EXERCISE GOAL — Report all lines in the records that hold the string "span".

Records from a collection:
=== Section Start ===

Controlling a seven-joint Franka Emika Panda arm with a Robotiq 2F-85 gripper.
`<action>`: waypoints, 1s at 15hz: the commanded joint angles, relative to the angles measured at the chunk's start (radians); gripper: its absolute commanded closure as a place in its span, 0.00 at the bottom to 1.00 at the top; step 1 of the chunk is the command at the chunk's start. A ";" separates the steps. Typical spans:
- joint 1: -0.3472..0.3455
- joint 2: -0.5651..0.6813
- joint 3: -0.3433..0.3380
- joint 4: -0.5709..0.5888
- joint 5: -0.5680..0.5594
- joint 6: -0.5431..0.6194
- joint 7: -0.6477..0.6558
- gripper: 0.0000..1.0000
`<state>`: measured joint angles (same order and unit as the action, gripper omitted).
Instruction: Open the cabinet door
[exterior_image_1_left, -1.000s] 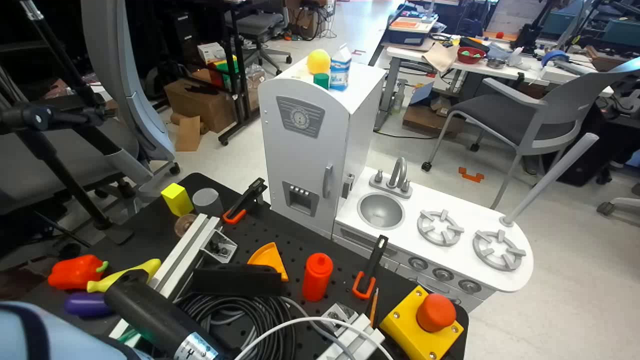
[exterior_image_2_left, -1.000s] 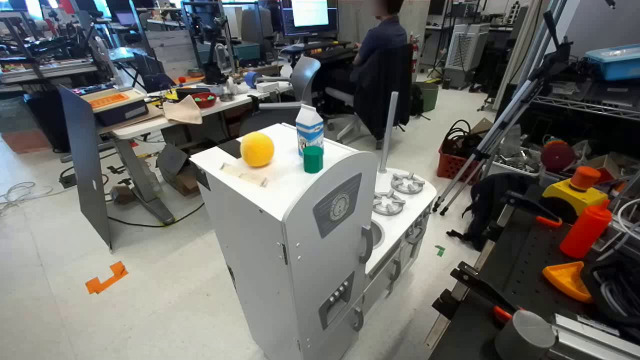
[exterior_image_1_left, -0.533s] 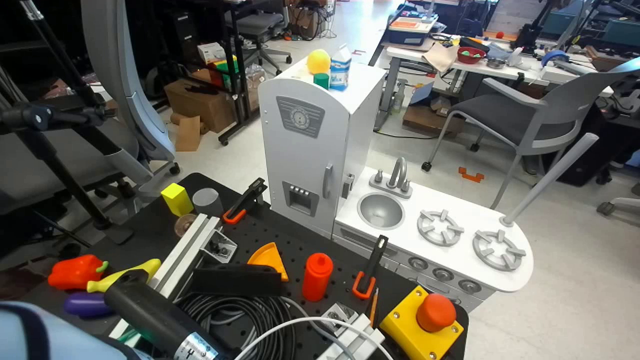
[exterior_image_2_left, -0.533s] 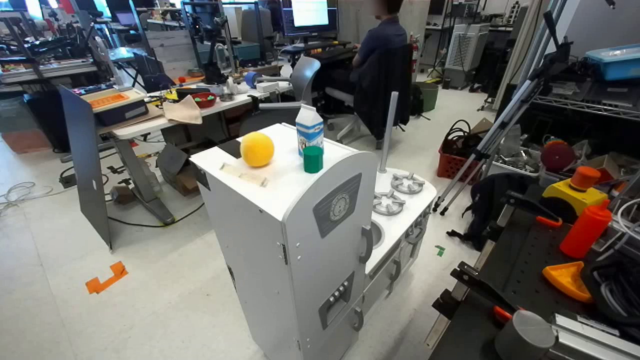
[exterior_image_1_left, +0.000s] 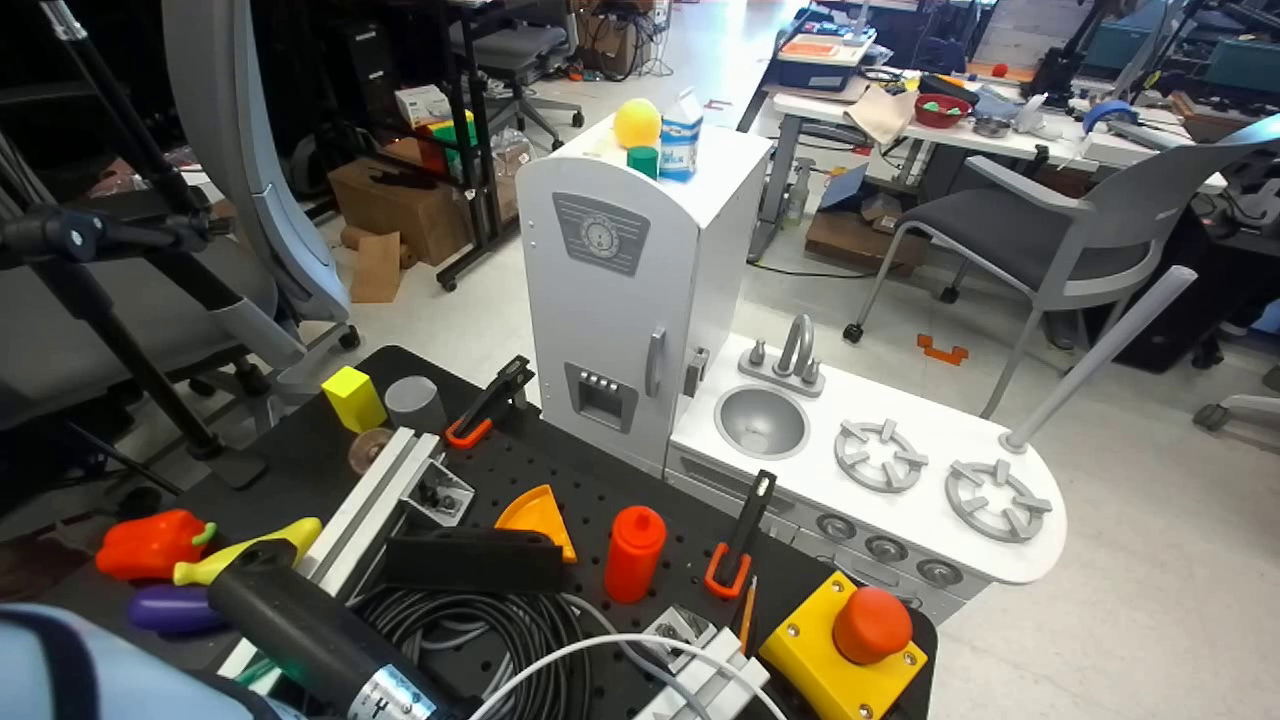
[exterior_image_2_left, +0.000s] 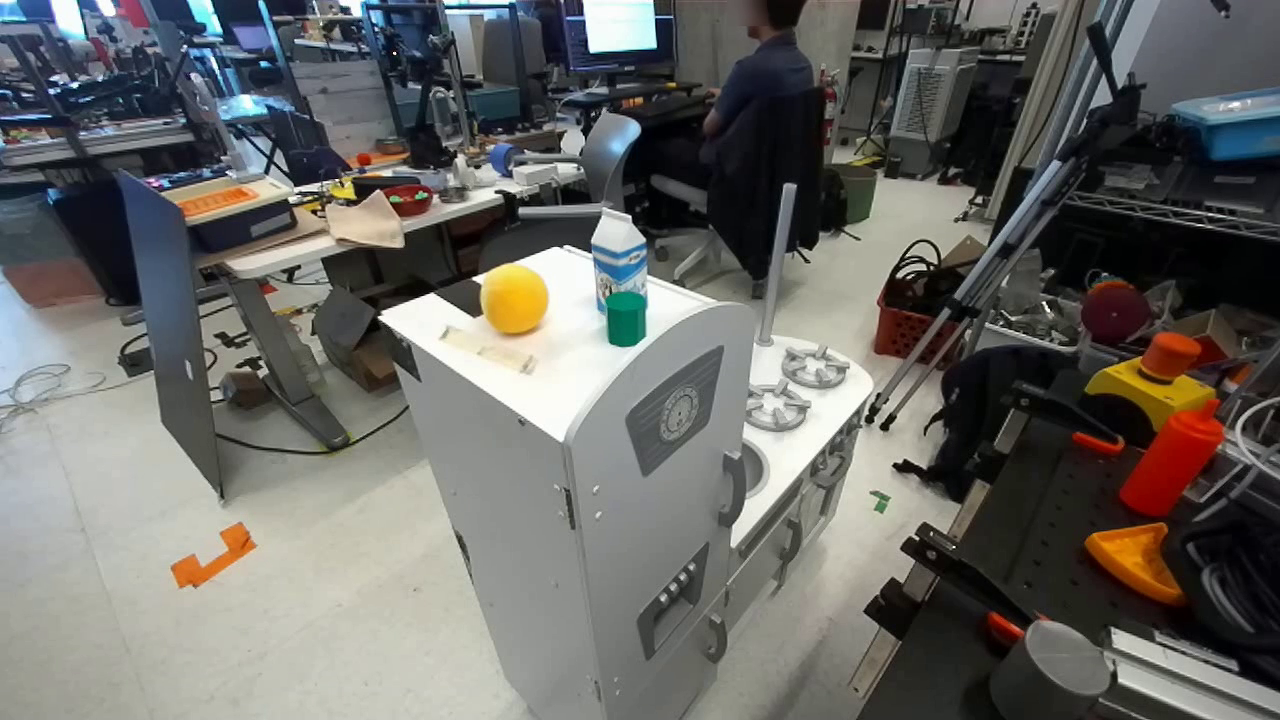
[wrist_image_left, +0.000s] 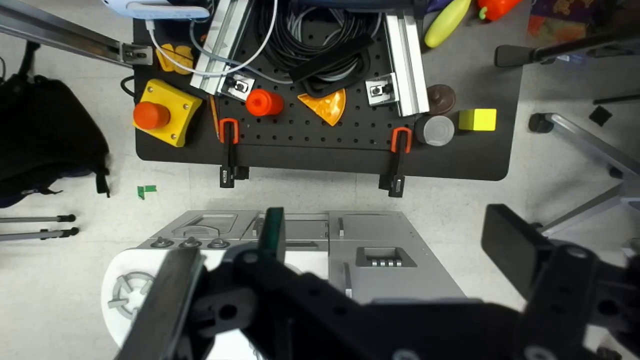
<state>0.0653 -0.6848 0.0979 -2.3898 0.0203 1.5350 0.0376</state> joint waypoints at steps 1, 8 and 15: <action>-0.017 0.099 -0.065 0.011 0.029 0.107 -0.030 0.00; -0.046 0.473 -0.132 0.134 0.149 0.317 -0.003 0.00; -0.048 0.829 -0.113 0.338 0.264 0.473 0.086 0.00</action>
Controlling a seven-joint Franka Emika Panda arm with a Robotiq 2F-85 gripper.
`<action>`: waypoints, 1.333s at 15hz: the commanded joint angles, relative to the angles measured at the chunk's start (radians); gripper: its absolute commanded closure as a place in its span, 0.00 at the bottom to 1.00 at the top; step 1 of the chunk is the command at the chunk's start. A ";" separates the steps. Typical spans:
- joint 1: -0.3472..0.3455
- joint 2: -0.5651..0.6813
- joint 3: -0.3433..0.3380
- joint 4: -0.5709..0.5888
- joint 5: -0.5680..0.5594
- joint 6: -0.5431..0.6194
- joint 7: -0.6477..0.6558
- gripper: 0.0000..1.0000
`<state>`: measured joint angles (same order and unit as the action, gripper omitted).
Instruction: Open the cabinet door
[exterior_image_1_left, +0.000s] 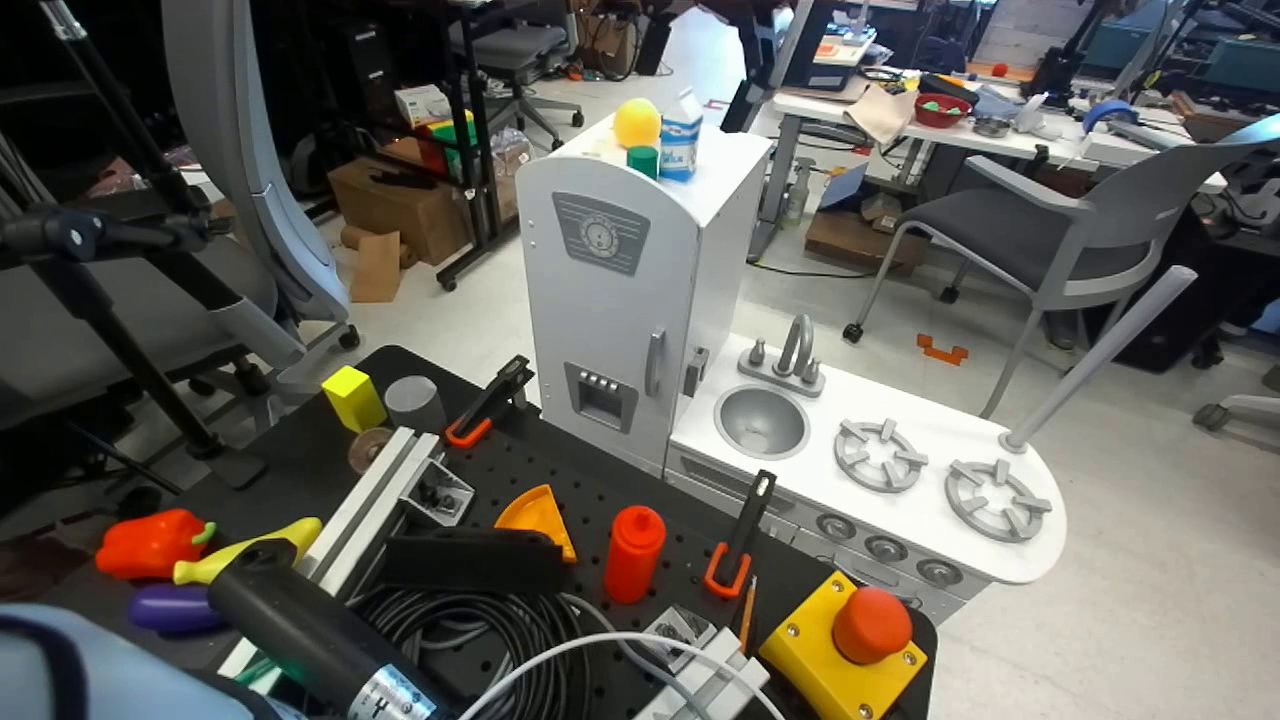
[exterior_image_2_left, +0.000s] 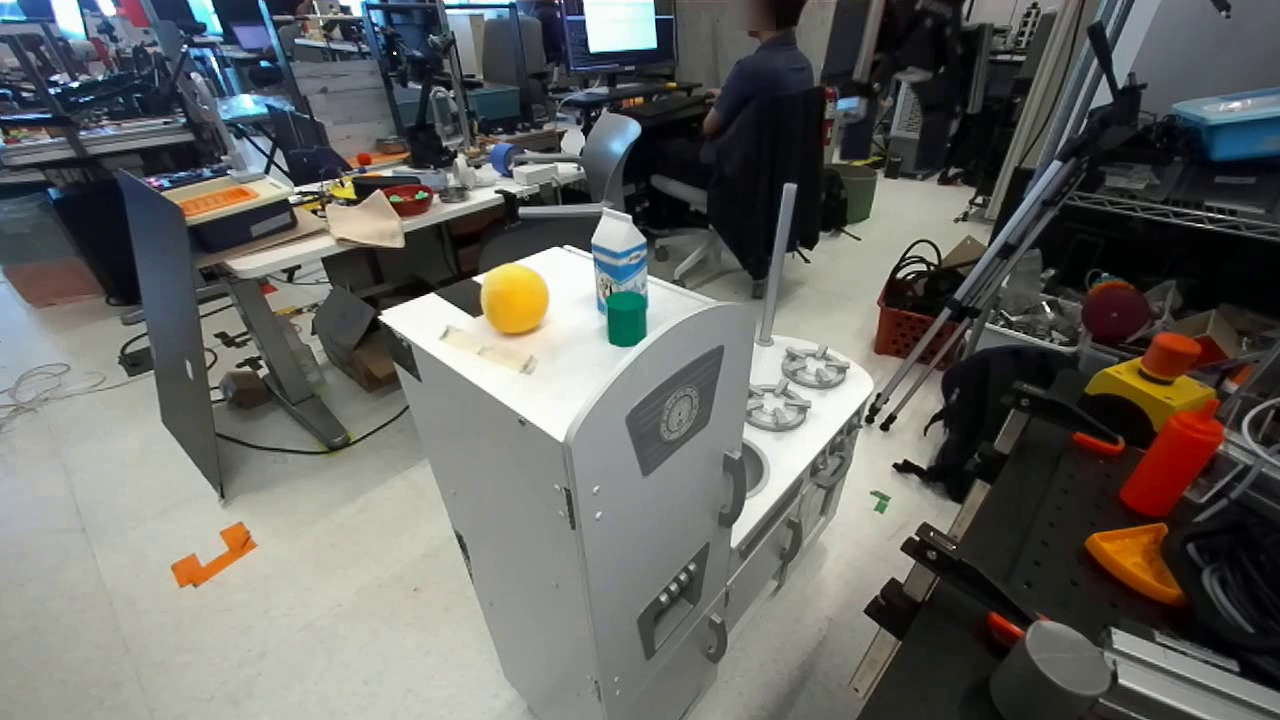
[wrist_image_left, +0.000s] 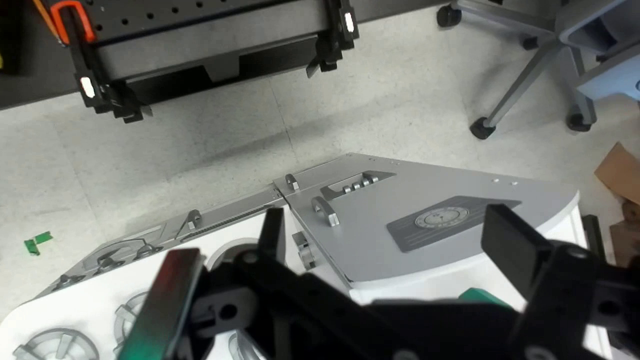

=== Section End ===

WRITTEN REPLY —
`<action>`: waypoints, 1s at 15hz: the commanded joint angles, relative to the angles measured at the chunk's start (radians); gripper: its absolute commanded closure as a place in its span, 0.00 at the bottom to 1.00 at the top; step 1 of the chunk is the command at the chunk's start. A ";" separates the steps. Typical spans:
`<action>`: waypoints, 1.333s at 15hz: the commanded joint angles, relative to the angles measured at the chunk's start (radians); gripper: its absolute commanded closure as a place in its span, 0.00 at the bottom to 1.00 at the top; step 1 of the chunk is the command at the chunk's start. A ";" separates the steps. Typical spans:

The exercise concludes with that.